Intisari-Online.com - Gempa bumi 6,6 magnitudo yang mengguncang Kabupaten Pandeglang, Banten langsung membuat heboh satu Indonesia.
Apalagi gempa bumi yang terjadi pada Jumat (14/1/2022) sekitar pukul 16.05 WIB itu terasa dari Jakarta hingga Lampung.
Yang membuat khawatir adalah fakta dari gempa itu adalah gempa terjadi di bawah laut dalam kedalaman hiposenter 40 km.
Menurut Badan Meteorologi, Klimatologi, dan Geofisika (BMKG), gempa memiliki mekanisme sumber pergerakan naik (thrust fault) yang mengakibatkan adanya proser tekanan yang kuat.
Akibatnya 113 kelurahan dari 17 kecamatan di Pandeglang terdampak dan menyebabkan lebih dari 700 rumah dan lebih dari 30 fasilitas umum rusak.
Meski begitu, gempa bumi Pandeglang ini tidak berpotensi tsunami.
Alasannya karena magnitudonya masih di bawah ambang batas rata-rata gempa pembangkit tsunami.

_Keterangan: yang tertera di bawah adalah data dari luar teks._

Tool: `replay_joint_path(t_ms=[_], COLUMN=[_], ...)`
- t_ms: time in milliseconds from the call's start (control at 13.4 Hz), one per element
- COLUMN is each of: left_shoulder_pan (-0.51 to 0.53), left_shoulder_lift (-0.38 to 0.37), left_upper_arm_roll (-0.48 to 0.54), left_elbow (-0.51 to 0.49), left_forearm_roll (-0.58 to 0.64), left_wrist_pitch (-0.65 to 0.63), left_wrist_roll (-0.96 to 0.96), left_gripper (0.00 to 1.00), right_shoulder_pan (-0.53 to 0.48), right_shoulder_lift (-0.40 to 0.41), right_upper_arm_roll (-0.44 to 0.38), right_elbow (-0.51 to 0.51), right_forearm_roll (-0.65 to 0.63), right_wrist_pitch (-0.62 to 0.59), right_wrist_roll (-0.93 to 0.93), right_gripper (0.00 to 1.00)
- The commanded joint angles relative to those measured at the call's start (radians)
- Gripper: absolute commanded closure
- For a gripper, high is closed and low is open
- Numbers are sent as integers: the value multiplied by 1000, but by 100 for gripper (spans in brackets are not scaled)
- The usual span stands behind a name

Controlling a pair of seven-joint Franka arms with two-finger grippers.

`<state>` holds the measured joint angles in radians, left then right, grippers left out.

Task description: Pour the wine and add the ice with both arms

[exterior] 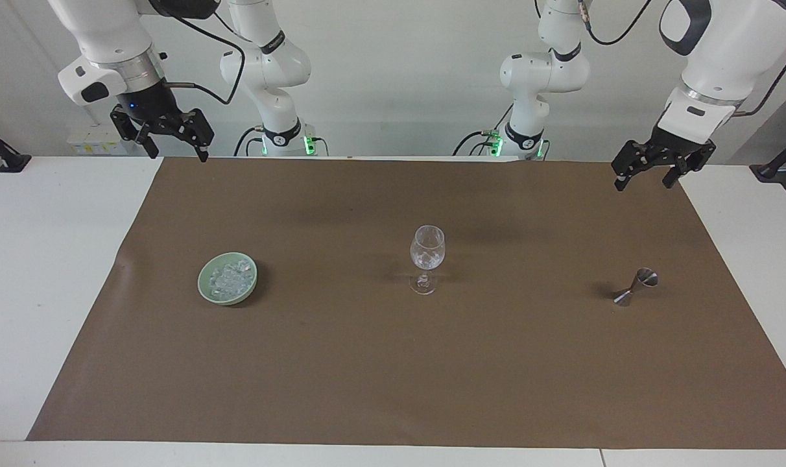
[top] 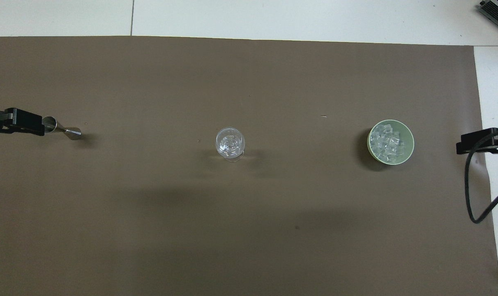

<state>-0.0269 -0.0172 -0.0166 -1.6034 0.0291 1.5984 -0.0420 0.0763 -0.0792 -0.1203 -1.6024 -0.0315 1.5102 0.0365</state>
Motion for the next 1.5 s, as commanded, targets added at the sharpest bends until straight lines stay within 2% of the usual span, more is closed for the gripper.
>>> replay_joint_path(t_ms=[0,1423], left_shoulder_pan=[32,41], left_shoulder_lift=[13,26], left_upper_arm_roll=[-28,-31], left_elbow=[17,31], left_forearm_roll=[22,-26], left_wrist_pitch=[-28,-29], left_wrist_roll=[37,96], left_gripper=[0,0], right_shoulder_pan=[0,0], right_shoulder_lift=[-28,-36], right_upper_arm_roll=[-4,-2], right_elbow=[-36,-48], right_forearm_roll=[13,15], right_wrist_pitch=[21,15], right_wrist_roll=[19,17], right_gripper=[0,0])
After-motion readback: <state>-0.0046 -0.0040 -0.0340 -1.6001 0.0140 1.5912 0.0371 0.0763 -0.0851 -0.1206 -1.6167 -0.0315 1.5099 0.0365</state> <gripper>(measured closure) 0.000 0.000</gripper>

Seperti Anda tahu, batas rata-rata gempa pembangkit tsunami adalah 7,0 M ditambah dengan kedalaman hiposenternya di 40 km.
Sebagai perbandingan, inilah sejarah gempa bumi dan tsunami di Selat Sunda berdasarkan data dari BMKG
Data tersebut diungkapkan oleh Daryono, Koordinator Mitigasi Gempa Bumi dan Tsunami BMKG, Daryono dalam unggah di akun media sosial Instagram.
Intisari Online mengutip data-data tersebut dari Kompas.com yang telah mendapatkan izin dari Daryono pada Sabtu (15/1/2021) untuk mengutip unggahannya tersebut.
4 Mei 1851
Di Teluk Betung dan Selat Sunda pasca-gempa kuat teramati tsunami setinggi 1,5 meter.
9 Januari 1852
Terjadi gempa kuat yang memicu tsunami kecil.
27 Agustus 1883
Terjadi tsunami dahsyat di atas 30 meter akibat erupsi Gunung Krakatau.
23 Februari 1903
Terjadi gempa magnitudo 7,9 berpusat di Selatan Selat Sunda yang merusak Banten dan sekitarnya.
26 Maret 1928
Terjadi tsunami kecil yang teramati Selat Sunda pasca-gempa kuat.
22 April 1958
Terjadi gempa kuat di Selat Sunda diiringi dengan kenaikan permukaan air laut atau tsunami.
22 Desember 2018
Selat Sunda dilanda tsunami akibat longsoran Gunung Anak Krakatau.
2 Agustus 2019
Terjadi gempa magnitudo 7,4 yang merusak Banten dan berpotensi tsunami.
Daryono menyampaikan dari data itu monitoring muka laut tidak menunjukkan adanya catatan perubahan muka laut pasca-gempa.
Itulah yang menjadi bukti gempa yang terjadi tidak memicu tsunami.
Berbanding terbalik dengan kejadian di Tonga.
Sehari setelah gempa Banten, telah terjadi tsunami di Tonga pada Sabtu (16/1/2022).
Tsunami itu menerjang pulau terbesar Tonga, Tongatapu, hingga ibu kota Nuku'alofa, di Samudera Pasifik.
Penyebabnya bukan karena gempa bumi, akan tetapi meletusnya gunung berapi Hunga Tonga-Hunga Ha'apai.
Padahal gunung berapi Hunga Tonga-Hunga Ha'apai terletak sekitar 30 kilometer tenggara pulau Fonuafo'ou Tonga, dan sekitar 65 kilometer utara Nuku'alofa.
Tidak sampai disitu, akibat dari letusan gunung berapi Hunga Tonga-Hunga Ha'apai juga sampai ke Jepang.
Jepang juga dilanda tsunami dengan tinggi 1,2 km.
Bahkan abunya terlempar sejauh 20 km dan getarannya sampai ke Amerika Serikat (AS).